St Mary’s Church was filled to capacity, while dozens of people listened to the service on two small screens outside, to celebrate the life of the inspirational two-year-old, whose brave fight has touched the hearts of a nation.
Friends, family and people whose lives he touched, many of whom were dressed in Charlie's favourite colours - purple and blue - wept as his tiny white coffin was carried into the church by his heartbroken parents Fiona Harris and Joe Beard.
It was followed by his favourite remote control toy car, which he rode down the aisle of the same church just three months ago as best man at his parents’ wedding.
Pictures of Charlie were shown on the screens outside the church as people arrived for the service, with music to popular children’s programmes including In the Night Garden and Fireman Sam.
The emotional service was led by Canon Owain Bell, who paid tribute to the youngster.
He said: “Not so very long ago many of us were here for Joe and Fiona’s wedding.That was the day Charlie stole the show.”
He added the first time he met Charlie, he found it hard to believe he was ill because he was “so full of life”.
“‘Had I made a terrible mistake?’ I thought when I visited his house and saw him tumbling and laughing with his uncle,” said Canon Bell.
“In such a very short life he has captured the emotion and hearts of so many people. I have seldom seen a community so brought together.

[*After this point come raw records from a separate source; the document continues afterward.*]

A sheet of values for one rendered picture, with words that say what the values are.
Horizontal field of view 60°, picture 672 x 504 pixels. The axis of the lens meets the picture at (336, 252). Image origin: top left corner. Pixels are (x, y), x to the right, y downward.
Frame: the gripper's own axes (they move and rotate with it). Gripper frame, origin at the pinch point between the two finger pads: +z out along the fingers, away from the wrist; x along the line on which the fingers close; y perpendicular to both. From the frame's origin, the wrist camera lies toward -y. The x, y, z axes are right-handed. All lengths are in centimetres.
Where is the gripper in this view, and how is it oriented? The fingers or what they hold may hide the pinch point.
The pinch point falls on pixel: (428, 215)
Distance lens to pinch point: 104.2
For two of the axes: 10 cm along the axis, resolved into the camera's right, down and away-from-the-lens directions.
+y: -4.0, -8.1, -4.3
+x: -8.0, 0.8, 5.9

“Somehow, Charlie’s story and his courage has brought out the best in us and his family has inspired us.”
There was not a dry eye in the church as a family friend Kerry sang Sunshine, the song Fiona used to sing to her son to get him to sleep, and a special song for Charlie.
Rev Katherine Derby, a chaplain from Birmingham Children’s Hospital, where Charlie was treated, told how everyone at the hospital was “charmed” by him.

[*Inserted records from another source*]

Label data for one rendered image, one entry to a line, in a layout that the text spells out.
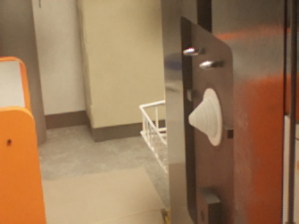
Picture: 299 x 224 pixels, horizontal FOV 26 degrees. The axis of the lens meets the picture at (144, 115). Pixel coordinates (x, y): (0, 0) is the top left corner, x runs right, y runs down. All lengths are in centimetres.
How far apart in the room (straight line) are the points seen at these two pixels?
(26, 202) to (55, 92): 317
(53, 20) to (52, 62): 27
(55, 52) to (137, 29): 61
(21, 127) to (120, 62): 283
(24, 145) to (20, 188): 7
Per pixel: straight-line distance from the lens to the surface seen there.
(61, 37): 414
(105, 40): 379
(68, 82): 421
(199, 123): 70
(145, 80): 389
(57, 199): 168
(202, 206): 75
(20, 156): 104
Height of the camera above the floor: 144
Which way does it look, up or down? 19 degrees down
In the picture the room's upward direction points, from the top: 3 degrees counter-clockwise
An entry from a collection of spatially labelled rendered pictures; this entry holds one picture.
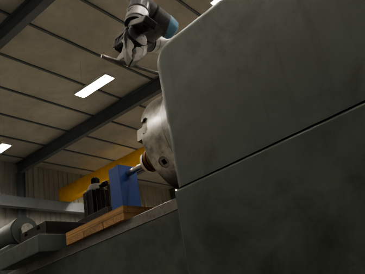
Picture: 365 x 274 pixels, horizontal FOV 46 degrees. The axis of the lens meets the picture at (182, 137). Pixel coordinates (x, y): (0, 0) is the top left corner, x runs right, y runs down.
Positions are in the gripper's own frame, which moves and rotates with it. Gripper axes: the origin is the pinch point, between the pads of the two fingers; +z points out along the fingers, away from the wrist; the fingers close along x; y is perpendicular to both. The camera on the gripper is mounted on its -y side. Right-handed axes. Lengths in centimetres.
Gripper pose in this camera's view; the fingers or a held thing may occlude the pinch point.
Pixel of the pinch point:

“We were so very, very fond of Charlie,” she said. “It was his smile and the light in his eyes that was so visible about Charlie.”
She added: “When there came the moment when he had to let go he was surrounded and held by his loving family as he slipped very peacefully away. His life has inspired many and will continue to do so.”
The service ended with Kerry singing Mariah Carey’s Hero and Charlie’s coffin was carried out by his parents to Luther Vandross’ Dance With My Father.